◆ **What you have to do**
Scan the data for "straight" and copy each matching line.

Dataset records Block Start

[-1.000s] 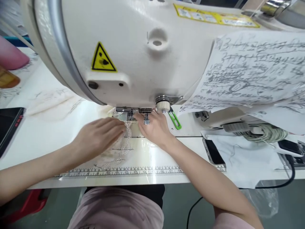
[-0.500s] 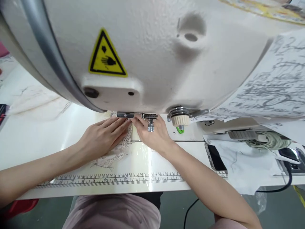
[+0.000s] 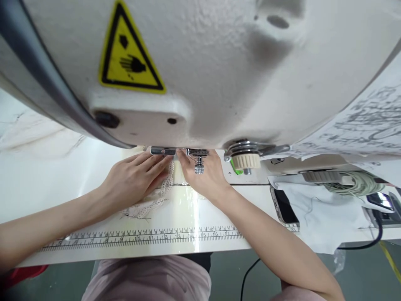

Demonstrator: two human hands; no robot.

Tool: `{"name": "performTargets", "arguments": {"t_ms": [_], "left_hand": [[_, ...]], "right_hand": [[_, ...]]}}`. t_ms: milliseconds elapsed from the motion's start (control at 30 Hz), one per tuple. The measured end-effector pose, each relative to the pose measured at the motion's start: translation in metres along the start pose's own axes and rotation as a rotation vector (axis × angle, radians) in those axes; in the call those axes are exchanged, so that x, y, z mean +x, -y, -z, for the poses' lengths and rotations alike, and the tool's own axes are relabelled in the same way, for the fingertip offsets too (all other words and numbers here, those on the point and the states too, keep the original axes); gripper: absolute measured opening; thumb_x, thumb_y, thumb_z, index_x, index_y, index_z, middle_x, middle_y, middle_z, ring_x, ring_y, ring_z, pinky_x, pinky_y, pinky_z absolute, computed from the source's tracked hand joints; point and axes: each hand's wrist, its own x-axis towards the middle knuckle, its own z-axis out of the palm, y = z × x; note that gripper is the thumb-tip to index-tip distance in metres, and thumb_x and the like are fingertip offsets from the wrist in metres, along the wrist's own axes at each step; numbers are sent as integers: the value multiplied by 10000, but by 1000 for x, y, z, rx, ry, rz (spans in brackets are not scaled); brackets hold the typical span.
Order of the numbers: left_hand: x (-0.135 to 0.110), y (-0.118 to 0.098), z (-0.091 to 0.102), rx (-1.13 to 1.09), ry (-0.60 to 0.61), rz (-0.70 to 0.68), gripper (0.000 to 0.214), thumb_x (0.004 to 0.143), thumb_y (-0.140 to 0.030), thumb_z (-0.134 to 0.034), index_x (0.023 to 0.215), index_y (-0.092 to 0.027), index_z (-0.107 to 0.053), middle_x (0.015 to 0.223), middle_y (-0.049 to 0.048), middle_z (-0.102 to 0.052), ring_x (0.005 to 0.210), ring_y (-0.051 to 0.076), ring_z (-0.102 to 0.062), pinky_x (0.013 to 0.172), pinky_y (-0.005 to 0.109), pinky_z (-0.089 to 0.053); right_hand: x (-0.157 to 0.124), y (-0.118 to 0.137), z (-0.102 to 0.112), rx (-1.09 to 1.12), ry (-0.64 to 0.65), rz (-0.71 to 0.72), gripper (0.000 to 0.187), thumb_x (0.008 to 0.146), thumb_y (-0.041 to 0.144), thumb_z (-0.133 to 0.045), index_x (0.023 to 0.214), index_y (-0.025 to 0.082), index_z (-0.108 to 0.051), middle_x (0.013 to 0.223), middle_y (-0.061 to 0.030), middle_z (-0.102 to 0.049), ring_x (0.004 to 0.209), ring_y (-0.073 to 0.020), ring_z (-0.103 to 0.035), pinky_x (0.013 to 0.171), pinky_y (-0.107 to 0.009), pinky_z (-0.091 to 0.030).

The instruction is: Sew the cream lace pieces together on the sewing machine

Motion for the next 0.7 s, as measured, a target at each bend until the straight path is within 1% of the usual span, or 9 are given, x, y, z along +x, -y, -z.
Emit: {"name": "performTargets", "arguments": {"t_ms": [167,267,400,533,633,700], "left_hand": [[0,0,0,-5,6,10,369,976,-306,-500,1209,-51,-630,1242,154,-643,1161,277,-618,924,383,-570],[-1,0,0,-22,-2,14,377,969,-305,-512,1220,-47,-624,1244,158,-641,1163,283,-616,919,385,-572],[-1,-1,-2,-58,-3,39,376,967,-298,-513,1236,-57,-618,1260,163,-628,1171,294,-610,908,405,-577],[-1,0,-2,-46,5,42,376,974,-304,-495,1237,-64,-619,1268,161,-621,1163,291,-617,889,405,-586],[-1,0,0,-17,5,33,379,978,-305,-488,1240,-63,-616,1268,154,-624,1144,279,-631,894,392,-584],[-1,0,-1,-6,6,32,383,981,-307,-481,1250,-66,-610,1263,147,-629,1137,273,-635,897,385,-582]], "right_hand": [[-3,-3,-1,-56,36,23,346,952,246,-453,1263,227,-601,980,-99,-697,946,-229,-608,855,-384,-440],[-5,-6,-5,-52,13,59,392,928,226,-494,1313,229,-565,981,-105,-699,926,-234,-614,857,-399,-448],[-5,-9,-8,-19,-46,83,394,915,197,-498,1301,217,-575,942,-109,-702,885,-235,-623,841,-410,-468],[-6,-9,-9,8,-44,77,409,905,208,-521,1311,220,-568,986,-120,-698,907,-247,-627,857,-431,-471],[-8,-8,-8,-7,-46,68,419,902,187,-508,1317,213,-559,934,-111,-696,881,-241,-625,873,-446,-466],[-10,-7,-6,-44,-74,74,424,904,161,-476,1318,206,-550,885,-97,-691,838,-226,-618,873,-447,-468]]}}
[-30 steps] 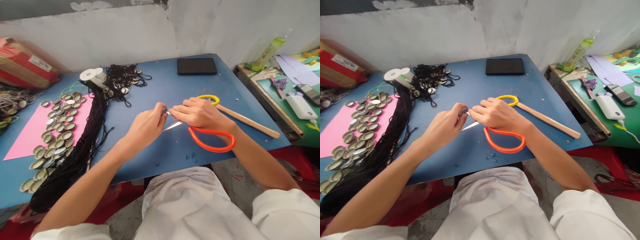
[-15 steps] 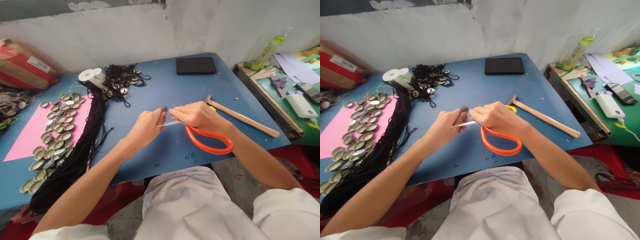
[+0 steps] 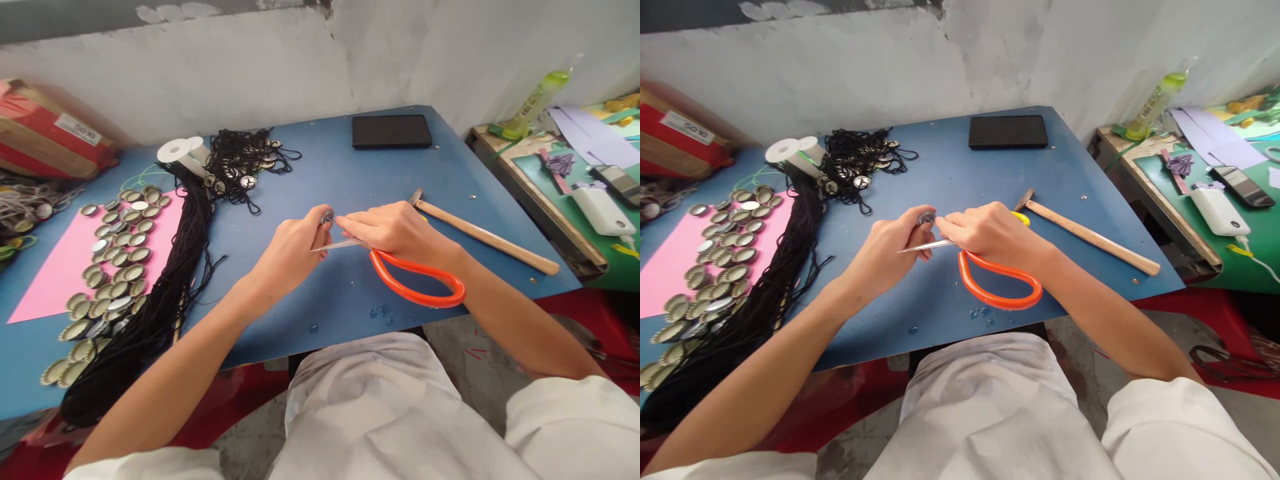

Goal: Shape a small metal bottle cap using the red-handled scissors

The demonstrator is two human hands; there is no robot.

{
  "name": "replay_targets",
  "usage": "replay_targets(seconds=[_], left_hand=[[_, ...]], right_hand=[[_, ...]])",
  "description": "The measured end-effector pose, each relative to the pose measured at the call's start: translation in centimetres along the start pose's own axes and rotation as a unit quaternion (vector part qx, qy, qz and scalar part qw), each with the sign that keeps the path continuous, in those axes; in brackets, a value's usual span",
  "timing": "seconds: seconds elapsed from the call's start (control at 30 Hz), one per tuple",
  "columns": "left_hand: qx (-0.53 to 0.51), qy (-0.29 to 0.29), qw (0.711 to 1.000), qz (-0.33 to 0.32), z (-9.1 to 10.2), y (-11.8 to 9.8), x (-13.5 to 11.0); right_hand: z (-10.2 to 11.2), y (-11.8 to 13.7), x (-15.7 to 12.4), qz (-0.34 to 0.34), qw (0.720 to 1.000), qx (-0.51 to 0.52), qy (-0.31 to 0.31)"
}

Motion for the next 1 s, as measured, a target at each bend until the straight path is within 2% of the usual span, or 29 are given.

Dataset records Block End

◆ **Solved exercise**
Motion for the next 0.7 s, as measured, a target at each bend until the straight path is within 1% of the usual span, or 9 are given, x, y, z along +x, -y, -z.
Motion for the next 1 s, as measured, a target at each bend until the straight path is within 2% of the usual span, or 29 are given.

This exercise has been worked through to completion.